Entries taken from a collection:
>>>>>
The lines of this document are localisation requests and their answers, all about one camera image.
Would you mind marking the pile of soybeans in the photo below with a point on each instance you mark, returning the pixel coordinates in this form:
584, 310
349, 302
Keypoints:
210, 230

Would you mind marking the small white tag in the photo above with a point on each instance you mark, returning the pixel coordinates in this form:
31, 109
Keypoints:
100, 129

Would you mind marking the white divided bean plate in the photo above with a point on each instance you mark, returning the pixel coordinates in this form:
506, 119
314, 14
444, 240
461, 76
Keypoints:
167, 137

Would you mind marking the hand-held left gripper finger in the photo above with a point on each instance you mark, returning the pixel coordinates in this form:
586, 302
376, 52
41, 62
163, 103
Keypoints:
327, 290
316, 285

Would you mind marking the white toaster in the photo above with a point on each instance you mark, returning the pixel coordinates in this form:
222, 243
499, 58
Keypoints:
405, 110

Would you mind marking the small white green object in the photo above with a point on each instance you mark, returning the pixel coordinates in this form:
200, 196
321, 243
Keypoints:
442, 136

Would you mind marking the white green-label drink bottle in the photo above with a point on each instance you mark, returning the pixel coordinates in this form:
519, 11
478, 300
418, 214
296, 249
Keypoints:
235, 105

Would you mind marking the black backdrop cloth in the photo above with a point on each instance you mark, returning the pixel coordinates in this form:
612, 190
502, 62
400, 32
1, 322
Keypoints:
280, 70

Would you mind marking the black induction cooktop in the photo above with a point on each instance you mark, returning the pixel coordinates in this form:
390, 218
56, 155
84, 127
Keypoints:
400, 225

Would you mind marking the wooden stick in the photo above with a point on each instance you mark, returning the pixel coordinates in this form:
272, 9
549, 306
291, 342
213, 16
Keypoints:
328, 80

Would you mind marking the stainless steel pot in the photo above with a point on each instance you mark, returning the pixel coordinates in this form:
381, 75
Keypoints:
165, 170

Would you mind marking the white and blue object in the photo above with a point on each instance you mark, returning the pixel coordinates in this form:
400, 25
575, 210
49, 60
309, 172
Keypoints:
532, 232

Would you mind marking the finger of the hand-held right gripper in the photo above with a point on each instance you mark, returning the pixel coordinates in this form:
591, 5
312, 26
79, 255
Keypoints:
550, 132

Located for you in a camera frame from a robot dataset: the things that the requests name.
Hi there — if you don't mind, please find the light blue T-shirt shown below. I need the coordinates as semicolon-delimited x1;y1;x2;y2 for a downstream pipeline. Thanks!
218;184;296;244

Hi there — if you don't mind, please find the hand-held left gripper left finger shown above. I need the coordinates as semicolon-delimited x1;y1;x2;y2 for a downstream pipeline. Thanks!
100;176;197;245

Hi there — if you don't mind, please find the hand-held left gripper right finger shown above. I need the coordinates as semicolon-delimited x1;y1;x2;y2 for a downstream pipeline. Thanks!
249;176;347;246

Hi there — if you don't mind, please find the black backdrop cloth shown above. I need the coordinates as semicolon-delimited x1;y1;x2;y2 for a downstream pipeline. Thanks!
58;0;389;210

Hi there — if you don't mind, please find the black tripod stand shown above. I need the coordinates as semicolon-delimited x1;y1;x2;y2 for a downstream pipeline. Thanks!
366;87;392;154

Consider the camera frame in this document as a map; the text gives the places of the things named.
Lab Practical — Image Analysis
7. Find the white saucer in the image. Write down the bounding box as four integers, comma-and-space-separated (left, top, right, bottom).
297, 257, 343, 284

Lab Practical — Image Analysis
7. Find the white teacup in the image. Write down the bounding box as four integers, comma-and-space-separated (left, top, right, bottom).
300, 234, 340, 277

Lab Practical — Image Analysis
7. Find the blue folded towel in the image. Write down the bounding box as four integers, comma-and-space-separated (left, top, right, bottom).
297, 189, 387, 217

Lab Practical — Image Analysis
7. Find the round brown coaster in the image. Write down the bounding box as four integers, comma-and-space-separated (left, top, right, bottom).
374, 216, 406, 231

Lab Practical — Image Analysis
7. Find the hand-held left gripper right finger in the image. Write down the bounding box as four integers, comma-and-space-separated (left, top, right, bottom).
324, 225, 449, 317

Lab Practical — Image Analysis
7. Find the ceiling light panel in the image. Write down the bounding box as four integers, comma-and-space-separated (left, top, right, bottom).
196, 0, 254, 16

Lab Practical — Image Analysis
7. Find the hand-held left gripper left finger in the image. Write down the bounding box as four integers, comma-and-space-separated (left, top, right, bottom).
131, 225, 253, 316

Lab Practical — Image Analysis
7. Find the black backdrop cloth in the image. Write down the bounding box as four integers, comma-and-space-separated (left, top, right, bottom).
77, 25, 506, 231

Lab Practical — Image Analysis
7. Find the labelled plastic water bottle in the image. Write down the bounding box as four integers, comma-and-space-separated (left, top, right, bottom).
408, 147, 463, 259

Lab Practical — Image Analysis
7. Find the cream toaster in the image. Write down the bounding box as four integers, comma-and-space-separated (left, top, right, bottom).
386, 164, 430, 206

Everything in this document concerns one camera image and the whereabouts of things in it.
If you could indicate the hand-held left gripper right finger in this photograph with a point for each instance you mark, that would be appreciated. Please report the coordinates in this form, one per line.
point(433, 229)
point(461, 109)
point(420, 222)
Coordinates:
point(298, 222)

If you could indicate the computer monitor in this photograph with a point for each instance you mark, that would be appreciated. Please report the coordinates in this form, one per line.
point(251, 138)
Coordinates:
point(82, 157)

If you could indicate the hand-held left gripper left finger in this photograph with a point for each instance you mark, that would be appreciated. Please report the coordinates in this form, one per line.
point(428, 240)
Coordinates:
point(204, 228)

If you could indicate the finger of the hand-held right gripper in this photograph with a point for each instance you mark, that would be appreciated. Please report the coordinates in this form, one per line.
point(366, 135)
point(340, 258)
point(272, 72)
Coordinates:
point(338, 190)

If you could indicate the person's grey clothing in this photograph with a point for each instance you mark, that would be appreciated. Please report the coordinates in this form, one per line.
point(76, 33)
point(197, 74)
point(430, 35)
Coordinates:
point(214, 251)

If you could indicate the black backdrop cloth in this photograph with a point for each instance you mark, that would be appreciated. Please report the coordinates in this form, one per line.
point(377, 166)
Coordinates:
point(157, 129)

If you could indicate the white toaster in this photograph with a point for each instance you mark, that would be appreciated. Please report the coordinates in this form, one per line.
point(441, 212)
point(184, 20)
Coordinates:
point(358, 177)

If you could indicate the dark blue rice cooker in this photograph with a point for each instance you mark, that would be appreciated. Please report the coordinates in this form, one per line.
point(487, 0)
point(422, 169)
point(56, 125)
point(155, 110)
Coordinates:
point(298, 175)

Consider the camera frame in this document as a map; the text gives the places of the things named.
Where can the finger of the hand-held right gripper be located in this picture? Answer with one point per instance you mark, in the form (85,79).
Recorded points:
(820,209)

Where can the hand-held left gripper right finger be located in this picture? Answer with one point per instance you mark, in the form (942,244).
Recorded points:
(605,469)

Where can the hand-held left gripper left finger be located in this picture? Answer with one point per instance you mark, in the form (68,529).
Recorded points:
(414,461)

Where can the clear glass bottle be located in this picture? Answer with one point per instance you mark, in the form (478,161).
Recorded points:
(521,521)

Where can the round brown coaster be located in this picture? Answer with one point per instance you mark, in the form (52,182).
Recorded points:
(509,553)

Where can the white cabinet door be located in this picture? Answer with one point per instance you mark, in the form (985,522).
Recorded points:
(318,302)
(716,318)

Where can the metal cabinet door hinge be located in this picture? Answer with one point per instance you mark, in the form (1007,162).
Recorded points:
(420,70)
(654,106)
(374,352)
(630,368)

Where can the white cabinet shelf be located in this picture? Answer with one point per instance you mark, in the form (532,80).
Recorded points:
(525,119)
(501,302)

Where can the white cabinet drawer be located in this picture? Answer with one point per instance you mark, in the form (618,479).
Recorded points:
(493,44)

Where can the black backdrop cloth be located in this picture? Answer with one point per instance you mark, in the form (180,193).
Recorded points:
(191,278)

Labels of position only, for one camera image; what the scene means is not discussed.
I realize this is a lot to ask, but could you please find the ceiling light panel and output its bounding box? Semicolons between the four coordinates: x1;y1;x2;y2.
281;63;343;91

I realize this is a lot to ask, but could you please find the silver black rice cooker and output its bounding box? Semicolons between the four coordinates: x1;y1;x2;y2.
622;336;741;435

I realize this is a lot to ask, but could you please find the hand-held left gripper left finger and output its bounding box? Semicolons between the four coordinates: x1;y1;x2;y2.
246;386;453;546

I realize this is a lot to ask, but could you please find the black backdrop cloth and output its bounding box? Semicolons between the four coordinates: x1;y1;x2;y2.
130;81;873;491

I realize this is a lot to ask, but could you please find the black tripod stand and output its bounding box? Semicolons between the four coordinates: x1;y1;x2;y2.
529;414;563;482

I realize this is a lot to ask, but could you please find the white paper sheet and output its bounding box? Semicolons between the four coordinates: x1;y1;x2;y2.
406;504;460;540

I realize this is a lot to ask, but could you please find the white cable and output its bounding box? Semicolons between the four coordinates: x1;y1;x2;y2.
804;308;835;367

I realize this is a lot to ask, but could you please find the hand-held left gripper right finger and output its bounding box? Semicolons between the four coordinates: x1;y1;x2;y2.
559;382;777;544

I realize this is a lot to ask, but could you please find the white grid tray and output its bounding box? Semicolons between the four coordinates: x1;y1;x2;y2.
<<<<<
Task item: Write out, exactly as they appear, the lines from the one containing "right finger and" through the last line of the records above, both included, and nothing more.

Task response:
I realize this is a lot to ask, but could you please find the hand-held left gripper right finger and output its bounding box? Semicolons between the four coordinates: x1;y1;x2;y2.
559;382;777;544

I realize this is a lot to ask, but could you please find the white grid tray and output its bounding box? Semicolons between the four coordinates: x1;y1;x2;y2.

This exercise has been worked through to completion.